In last weeks post, we set about uncovering what a retirement plan is, and how to develop one in preparation for your future.

This week, we will be discussing the steps to get to retirement and the best way to develop a structure.

The steps to get there and developing a structure:

One of the keys to wealth accumulation is structure. Apart from the asset protection benefits of using the correct structure, you need to understand the impact taxation will have on your returns, which has a significant effect on the long term value of your assets.

Consider this scenario . . .

At the beginning of each year, for 15 years, you invested $10,000 in an asset that provided average capital growth of 5% and an income return of 4%. The differences in the value of this asset in 10 years time will be different depending on the tax rate applied to the income earned.

This table shows the impact of tax on earnings on the same capital investment over a 10 year period. Tax is just another cost, however quite a significant one. The larger the amount of capital invested, the greater the dollar amount of tax paid on earnings.

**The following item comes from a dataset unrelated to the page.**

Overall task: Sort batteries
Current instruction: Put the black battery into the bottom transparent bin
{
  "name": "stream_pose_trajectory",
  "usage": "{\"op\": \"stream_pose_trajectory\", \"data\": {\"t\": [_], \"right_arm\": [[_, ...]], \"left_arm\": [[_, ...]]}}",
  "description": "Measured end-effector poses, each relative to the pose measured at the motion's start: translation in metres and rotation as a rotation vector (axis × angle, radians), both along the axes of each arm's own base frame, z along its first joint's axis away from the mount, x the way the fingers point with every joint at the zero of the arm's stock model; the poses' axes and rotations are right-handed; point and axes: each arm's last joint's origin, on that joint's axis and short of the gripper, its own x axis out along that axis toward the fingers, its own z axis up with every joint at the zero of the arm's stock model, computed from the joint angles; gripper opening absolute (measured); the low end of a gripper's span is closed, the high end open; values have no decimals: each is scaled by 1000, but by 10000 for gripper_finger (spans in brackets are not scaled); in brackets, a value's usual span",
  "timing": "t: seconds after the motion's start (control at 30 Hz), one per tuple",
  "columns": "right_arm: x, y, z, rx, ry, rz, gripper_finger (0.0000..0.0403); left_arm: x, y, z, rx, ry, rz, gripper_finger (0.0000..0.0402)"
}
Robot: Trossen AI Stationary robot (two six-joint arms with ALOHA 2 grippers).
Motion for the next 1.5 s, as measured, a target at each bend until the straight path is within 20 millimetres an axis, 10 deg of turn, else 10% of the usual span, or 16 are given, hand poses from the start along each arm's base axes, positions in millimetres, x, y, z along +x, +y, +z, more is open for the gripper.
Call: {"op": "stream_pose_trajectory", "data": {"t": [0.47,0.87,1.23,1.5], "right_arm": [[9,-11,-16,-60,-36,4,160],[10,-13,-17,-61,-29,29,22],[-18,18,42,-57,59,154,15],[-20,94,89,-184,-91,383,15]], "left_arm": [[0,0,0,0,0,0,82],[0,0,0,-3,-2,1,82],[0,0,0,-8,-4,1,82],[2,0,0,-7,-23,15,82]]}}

Tax rate on income Capital value in 10 years
0% $165,603
15% $160,049
30% $154,690
46.5% $149,012

* assuming the after tax income is reinvested in the same asset

What if the capital invested each year was $50,000?

Tax rate on income Capital value in 10 years*
0% $828,015
15% $800,244
30% $773,449
46.5% $745,060

* assuming the after tax income is reinvested in the same asset

You can see that the larger the capital, the greater the dollar impact that tax has on the final capital value.

Let’s take this a step further…

The examples above are based on the same amount of capital being invested each year. But where does this capital come from?  It has to come from the income or profits that we make. If you were taxed at the highest marginal tax rate of 46.5% on your income or profits, you would have a lower amount of capital to invest compared to the same income being taxed at 30% or 15%. At a tax rate of 46.5%, the income or profit that is required to provide $10,000 or $50,000 capital to invest is $18,692 and $93,458 respectively. If these profits were taxed at either 30% or 15%, instead of 46.5%, the impact on the capital value, using the same return assumptions as above, would be:

Capital value in 10 years*
Tax rate on income $18,692 $93,458
15% $254,286 $1,271,412
30% $202,396 $1,011,996
46.5% $149,012 $745,060

* assuming the after tax income is reinvested in the same asset

You can see by these numbers the massive impact that the tax rate, applied to income earned, can have on your capital accumulation strategy.

The key to managing the amount of tax you pay is managing the activities that different entities undertake. Care and attention needs to be taken when establishing entities or restructuring assets, with a clear understanding of tax law. The incorrect approach could create significant, unplanned tax liabilities.